■ **How to complete this task**: Copy each line below that has "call".
(Dataset excerpts Opens)
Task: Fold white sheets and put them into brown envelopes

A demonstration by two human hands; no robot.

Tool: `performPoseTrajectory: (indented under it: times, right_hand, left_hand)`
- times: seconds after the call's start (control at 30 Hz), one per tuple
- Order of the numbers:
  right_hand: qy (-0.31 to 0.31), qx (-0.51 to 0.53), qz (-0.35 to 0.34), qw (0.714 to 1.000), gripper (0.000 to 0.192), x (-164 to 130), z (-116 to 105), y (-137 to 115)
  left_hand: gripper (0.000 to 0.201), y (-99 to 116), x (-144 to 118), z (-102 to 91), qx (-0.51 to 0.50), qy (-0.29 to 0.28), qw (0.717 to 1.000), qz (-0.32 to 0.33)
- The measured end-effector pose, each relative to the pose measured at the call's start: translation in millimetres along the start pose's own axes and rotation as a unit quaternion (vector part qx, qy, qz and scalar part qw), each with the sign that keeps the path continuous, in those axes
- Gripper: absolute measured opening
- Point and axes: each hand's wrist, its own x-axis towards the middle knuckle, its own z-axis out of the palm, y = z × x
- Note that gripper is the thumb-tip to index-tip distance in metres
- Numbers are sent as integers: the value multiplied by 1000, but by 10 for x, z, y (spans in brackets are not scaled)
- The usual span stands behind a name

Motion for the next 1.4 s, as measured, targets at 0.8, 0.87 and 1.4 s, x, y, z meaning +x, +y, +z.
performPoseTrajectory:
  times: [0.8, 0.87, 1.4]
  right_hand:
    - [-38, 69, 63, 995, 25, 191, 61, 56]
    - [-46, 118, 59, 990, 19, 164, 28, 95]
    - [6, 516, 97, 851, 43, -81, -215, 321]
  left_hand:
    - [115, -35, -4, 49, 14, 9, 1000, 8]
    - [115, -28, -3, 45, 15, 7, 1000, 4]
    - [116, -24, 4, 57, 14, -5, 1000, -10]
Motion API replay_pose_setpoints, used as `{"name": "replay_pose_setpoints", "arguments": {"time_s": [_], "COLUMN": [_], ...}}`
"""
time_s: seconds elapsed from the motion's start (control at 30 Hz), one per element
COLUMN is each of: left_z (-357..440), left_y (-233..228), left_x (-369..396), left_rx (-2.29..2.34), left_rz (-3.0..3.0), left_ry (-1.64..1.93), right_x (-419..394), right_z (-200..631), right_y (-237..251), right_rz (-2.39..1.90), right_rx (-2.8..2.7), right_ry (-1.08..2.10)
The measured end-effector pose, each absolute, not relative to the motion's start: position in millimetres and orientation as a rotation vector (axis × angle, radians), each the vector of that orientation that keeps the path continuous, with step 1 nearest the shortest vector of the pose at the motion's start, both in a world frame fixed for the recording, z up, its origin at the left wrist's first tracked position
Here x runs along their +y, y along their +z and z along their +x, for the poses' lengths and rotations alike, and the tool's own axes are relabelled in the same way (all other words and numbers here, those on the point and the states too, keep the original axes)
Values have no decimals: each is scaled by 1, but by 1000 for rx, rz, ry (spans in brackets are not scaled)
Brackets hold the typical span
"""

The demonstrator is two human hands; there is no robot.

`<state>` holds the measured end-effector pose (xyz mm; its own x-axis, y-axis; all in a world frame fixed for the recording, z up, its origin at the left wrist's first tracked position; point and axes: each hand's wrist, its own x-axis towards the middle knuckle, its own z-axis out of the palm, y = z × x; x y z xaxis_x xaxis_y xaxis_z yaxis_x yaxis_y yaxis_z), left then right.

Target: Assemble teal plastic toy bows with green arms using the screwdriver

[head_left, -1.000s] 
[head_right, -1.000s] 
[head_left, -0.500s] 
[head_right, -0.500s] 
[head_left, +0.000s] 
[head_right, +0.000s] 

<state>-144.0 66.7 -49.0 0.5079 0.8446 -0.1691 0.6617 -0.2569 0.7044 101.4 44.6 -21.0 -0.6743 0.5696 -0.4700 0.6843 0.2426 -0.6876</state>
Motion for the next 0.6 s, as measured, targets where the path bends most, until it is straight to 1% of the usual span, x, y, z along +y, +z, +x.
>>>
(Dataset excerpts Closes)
■ **Reply to the task**:
- times: seconds after the call's start (control at 30 Hz), one per tuple
- The measured end-effector pose, each relative to the pose measured at the call's start: translation in millimetres along the start pose's own axes and rotation as a unit quaternion (vector part qx, qy, qz and scalar part qw), each with the sign that keeps the path continuous, in those axes

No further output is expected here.